E.O. 12958: DECL: 09/25/2016
TAGS: EFIN KCRM SNAR PHUM PINR NI
SUBJECT: NIGERIA'S EFCC ) THE TEMPLE OF JANUS


Classified By: AMBASSADOR JOHN CAMPBELL FOR REASON 1.4 a, b, and d

C O N F I D E N T I A L ABUJA 002524

SIPDIS

SIPDIS

E.O. 12958: DECL: 09/25/2016
TAGS: EFIN KCRM SNAR PHUM PINR NI
SUBJECT: NIGERIA'S EFCC ) THE TEMPLE OF JANUS


Classified By: AMBASSADOR JOHN CAMPBELL FOR REASON 1.4 a, b, and d


1. (SBU) Summary: Despite initial skepticism due to little
action at its inception with the Economic and Financial
Crimes Commission (EFCC) Act of 2002, under the leadership of
Assistant Police Commissioner Nuhu Ribadu, the EFCC
established itself as a potent actor in President Obasanjo's
war on corruption. The commission has acted heavy-handedly,
however, often without regard for Nigeria's laws or civil
rights protections. The EFCC increasingly has been
criticized for "selective prosecution" and has been accused
of serving the political interests of the president by
focusing on his opponents. Vice President Atiku abubakar,s
supporters regularly make that accusation in the context of
his feud with the President. In the last year, the EFCC has
taken a more direct role in Nigeria's political life. Ribadu
has challenged virtually all of Nigeria's politicians and
warned governors the commission would examine their finances
when they left office. He claimed authority to vet all
candidates for the 2007 elections, supported by the far from
independent Independent National Electoral Commission (INEC).
Ribadu announced the EFCC soon would release the names of
those who would be investigated by the commission. Thus far,
however, the EFCC has focused on obvious opponents of
President Obasanjo, mostly those who opposed amending the
constitution to permit a third term for the president.
Recently, Mohammed Babangida, son of former head of state and
possible presidential contender, General Ibrahim Babangida,
was arrested on Aug 11 and held without charge for at least
24 hours beyond the 48 hours allowed by law. Like Rome's
two-faced Janus, Ribadu sees himself as Nigeria's God of
Doors, Gates, Beginnings and Endings through which all
Nigerians must pass.

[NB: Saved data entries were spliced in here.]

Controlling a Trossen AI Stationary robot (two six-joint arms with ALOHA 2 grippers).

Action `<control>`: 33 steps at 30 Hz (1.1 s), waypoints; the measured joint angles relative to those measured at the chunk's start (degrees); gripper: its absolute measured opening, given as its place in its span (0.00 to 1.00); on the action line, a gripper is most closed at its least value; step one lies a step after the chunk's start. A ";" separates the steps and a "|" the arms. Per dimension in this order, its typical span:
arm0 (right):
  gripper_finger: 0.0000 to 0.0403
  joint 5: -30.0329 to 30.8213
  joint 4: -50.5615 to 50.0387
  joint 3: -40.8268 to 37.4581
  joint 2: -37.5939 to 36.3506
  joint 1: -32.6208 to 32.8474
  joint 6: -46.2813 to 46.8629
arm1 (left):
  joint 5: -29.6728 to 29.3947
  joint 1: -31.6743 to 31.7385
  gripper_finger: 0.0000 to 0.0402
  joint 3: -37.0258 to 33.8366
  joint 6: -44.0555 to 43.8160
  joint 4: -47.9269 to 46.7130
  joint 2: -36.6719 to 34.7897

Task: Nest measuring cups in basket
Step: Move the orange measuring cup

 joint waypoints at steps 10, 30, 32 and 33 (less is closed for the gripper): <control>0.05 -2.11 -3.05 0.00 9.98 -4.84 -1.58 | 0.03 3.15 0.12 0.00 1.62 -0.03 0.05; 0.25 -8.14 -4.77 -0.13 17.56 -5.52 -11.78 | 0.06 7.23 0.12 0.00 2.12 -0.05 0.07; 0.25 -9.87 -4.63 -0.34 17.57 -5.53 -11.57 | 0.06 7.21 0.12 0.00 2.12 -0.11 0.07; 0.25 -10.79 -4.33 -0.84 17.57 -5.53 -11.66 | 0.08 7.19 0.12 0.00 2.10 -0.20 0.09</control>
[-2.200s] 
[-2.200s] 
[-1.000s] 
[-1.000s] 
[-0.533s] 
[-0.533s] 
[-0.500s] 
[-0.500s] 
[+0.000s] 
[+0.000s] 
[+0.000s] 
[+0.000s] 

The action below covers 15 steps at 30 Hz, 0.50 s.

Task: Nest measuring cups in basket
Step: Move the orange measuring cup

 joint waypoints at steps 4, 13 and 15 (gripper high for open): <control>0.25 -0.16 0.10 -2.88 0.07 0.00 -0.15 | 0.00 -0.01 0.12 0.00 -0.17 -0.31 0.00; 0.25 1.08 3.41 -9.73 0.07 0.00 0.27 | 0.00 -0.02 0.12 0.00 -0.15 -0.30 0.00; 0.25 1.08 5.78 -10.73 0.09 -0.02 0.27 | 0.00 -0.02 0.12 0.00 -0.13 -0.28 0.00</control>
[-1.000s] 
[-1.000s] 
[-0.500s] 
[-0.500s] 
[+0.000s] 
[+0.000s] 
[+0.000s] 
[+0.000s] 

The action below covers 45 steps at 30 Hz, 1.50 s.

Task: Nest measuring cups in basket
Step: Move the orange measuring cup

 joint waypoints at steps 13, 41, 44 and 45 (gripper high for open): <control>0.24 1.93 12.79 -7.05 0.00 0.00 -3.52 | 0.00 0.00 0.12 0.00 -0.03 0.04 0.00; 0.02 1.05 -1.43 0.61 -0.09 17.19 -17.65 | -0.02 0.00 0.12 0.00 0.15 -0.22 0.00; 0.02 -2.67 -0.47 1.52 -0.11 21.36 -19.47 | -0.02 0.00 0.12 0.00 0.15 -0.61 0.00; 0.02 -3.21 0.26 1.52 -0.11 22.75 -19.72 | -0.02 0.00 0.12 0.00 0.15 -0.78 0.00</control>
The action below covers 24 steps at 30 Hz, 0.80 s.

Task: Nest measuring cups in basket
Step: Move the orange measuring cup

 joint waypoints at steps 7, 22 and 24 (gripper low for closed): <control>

End Summary.

2.(SBU) When the EFCC was established in 2002, there was
considerable skepticism that this was yet another empty
gesture and in its early days the EFCC did little. Chairman
Nuhu Ribadu, however, moved quickly to ensure the EFCC made
its mark as a major law enforcement agency and force to be
reckoned with and Nigerians and the international community
hailed the development as a major step in Nigeria's war on
corruption and financial crimes. Under the Office of the
President, the EFCC benefited from considerable government
largesse. Freed from bureaucratic restraints, the EFCC got
the resources to fight the fraud and money laundering that
contributed to corruption and lawlessness in Nigeria. The
Nigerian Police Force (NPF) and Nigerian Drug Law Enforcement

Agency (NDLEA) were forced to send their best and brightest
officers on detail to the EFCC. Offices were acquired in
Abuja and Lagos and furniture, computers and cars flowed in.
The Special Fraud Unit in the NPF was forced to turn over its
major cases to the EFCC.

3.(SBU) In time, the EFCC chalked up some significant
successes. In September 2005, Ribadu announced the Swiss
government would return to Nigeria $290M stolen by former
Head of State Sani Abacha. He claimed the EFCC had recovered
over $700M from advanced fee (419) fraudsters and others. In
January 2006, Ribadu claimed the Commission had recovered
some "500 billion Naira in cash and property from corrupt
public officials and others," probably referring to the same
recoveries. He said the EFCC had convicted 35 persons. At
that time, the only major government figure prosecuted as a
result of EFCC action was former Inspector General of Police,
Tafa Balogun and he, despite having taken almost 18 billion
Naira, reportedly had negotiated a six month jail sentence.
According to a November 2005 EFCC press release, Balogun
pleaded guilty to 8 of 56 charges and was ordered to pay back
4 million Naira. An old Obasanjo crony, with 67 days time
served, he spent less than 4 more months in prison. Two
months of that was in a hospital for illness.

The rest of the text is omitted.